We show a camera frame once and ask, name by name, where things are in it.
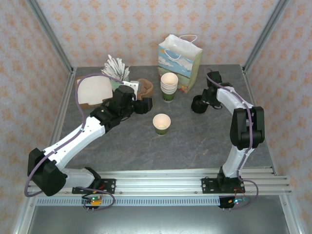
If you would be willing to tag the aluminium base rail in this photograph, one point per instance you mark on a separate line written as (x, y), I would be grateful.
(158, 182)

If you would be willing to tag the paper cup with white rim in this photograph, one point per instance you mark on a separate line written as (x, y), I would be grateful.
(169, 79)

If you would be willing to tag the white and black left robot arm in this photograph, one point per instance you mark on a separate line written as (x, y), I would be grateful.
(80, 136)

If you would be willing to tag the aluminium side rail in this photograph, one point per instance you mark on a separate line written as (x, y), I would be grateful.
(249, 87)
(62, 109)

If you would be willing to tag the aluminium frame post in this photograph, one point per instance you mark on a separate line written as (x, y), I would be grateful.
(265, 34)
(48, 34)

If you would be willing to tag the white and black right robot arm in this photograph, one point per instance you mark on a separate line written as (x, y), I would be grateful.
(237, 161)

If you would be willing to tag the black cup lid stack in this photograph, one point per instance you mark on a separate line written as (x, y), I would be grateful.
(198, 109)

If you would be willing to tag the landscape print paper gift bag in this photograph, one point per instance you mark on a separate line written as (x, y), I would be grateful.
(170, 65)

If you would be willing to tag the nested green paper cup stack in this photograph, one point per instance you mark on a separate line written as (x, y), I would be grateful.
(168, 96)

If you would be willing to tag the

==========

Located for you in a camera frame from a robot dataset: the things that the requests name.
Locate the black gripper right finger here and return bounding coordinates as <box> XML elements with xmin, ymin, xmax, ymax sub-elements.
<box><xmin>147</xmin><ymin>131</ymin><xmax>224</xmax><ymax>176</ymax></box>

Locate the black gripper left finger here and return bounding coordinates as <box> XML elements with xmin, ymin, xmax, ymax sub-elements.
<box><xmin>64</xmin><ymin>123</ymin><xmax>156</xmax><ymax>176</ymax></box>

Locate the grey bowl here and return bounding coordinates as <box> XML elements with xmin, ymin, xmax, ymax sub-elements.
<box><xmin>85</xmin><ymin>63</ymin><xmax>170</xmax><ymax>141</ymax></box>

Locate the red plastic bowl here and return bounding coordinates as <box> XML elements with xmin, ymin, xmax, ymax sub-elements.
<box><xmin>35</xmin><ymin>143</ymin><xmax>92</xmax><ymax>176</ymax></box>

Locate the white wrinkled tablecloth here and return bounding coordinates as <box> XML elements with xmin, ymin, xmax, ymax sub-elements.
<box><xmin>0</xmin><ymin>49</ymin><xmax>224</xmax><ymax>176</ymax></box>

==========

Action item >> Answer only with the count of lines in the records that include the string "gripper".

Result of the exercise >> 2